The dreaded words that accompany weddings and births hang in the air just waiting to find a well- meaning mouth to trip out of. In the wake of Nuggets arrival I’ve been hearing it a lot from the older ladies at work who are convinced that I want children and just haven’t gotten around to it yet. I work in a company that is about eighty percent women, a significant portion of whom are committing to their babymaking years in a big way. In the six months I’ve been at the company there have been two gender reveals and one baby shower already, so they might be forgiven for assuming that I’m similarly inclined.  I haven’t exactly trumpeted my stance on the issue: one does not typically announce to ones co-workers that one has committed to a long term IUD with the same freedom that one might announce that one has committed to motherhood. One of these things is considered an Overshare. 

So in spite of my concerted efforts to the contrary, I’m assured that I’m Next. I’m pretty sure that they’re just teasing, so it doesn’t bother me as much as it might bother other child-free women who want their choice respected, damnit. I choose to believe that it comes from a well-meaning place and that it has no influence over my actual personal choices.

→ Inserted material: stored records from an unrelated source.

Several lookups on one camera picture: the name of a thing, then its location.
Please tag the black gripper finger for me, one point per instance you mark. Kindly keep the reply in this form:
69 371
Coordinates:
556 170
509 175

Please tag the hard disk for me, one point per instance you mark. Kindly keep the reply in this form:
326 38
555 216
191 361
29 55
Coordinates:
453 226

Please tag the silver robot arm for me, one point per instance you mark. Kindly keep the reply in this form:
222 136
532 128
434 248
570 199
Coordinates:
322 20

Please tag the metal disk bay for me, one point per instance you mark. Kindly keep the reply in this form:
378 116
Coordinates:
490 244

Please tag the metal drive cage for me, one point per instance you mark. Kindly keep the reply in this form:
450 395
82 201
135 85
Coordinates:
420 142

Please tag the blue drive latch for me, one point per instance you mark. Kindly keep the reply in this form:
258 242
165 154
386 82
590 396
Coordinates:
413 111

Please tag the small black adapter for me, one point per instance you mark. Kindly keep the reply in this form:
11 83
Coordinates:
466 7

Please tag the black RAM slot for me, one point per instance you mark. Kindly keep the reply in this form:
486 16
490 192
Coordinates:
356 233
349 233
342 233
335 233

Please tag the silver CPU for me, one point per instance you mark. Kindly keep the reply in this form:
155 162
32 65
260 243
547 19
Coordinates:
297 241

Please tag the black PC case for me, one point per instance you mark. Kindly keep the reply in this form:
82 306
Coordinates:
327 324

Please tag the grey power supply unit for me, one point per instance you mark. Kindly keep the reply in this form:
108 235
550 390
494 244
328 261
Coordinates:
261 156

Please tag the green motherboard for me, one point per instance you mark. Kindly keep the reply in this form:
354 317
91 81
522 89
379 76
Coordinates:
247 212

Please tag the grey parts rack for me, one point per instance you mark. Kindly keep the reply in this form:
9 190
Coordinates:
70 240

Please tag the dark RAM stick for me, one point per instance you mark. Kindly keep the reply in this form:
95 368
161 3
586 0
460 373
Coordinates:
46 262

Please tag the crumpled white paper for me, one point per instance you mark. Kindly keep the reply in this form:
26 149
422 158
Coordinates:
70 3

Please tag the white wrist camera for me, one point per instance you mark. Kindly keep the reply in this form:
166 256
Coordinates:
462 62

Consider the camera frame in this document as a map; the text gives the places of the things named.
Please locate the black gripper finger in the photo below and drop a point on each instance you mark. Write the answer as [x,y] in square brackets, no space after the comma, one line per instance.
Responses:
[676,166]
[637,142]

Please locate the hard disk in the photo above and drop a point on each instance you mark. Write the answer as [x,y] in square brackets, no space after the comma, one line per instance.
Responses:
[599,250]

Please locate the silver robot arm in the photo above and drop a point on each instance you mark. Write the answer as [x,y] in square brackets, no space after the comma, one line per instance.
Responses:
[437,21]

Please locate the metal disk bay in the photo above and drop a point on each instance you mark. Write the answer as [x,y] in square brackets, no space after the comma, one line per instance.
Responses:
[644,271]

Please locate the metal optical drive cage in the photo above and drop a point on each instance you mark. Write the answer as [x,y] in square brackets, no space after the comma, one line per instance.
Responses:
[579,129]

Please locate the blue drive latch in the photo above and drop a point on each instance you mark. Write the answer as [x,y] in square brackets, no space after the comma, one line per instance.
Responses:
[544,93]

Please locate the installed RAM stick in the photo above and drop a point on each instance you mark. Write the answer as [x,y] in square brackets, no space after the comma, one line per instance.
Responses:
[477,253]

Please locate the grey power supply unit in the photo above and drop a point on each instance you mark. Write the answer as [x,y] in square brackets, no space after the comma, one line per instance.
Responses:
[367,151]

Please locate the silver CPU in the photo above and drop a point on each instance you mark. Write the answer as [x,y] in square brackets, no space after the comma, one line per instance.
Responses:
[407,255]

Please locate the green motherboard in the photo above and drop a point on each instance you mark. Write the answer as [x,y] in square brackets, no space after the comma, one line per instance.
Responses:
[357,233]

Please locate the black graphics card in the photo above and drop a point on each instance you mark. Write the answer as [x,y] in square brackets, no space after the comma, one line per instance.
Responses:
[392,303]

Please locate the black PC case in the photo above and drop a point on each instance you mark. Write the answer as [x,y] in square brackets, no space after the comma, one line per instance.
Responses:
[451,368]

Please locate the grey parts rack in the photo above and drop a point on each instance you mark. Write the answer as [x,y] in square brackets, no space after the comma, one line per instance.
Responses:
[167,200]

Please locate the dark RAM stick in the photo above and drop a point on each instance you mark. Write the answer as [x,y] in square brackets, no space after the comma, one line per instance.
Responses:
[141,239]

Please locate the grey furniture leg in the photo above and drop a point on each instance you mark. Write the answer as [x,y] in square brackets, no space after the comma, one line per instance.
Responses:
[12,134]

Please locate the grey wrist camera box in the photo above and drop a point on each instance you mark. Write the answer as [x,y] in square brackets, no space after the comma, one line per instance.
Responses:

But having made that particular personal choice, it does take some of the fun out of enjoying somebody else’s new baby when everybody sees a question mark hovering beyond the tail end of ‘child-free?’ while you see only a full stop: ‘child-free.’ I feel a constant need to explain myself: that I can enjoy babies, particularly newborns, without needing one of my own. I think I can be pretty good with kids without having to be a mother. 

Partly, I think the problem is a matter of semantics: we just haven’t evolved the language to describe a non-mother nurturing figure besides ‘aunt’, which works well for as much it can cover, but is still shaking off the stigma of the Victorian era ‘spinster aunt’ as a category of stern, prim, dried out old ladies.  I think I’ll be a pretty good aunt, but there’s no word for aunting-instinct. I mean, there is: ‘materteral’, but even I had to look that one up. It’s not exactly an SAT vocabulary word the way ‘avuncular’ is. No one comments on a woman’s materteral instincts. Men can be paternal or avuncular, but language-wise women are maternal or nothing at all. 

It seems like a small thing- it’s just a word after all, but without a word to stake out a claim to that middle ground between mothers and old-timey spinster-aunts the decision to stay child-free becomes a hard line decision that requires a lot of explaining and discomfort. I’d rather just enjoy being materterine. Or materturtle. Hmm… This has potential.

~ by Gwydhar Gebien on April 19, 2017.

2 Responses to “Matateral”

  1. I went to the hospital Auxiliary district meeting/luncheon today. And there I sat next to a woman who announced that she had 35 grandchildren. The woman across from her said she only had 8, and they looked at me, and I said I had no children, hence no grandchildren. A true conversation stopper.

  2. Easily the most frustrating sentence. If I’m going to hear that all night, the wedding had better have an open bar.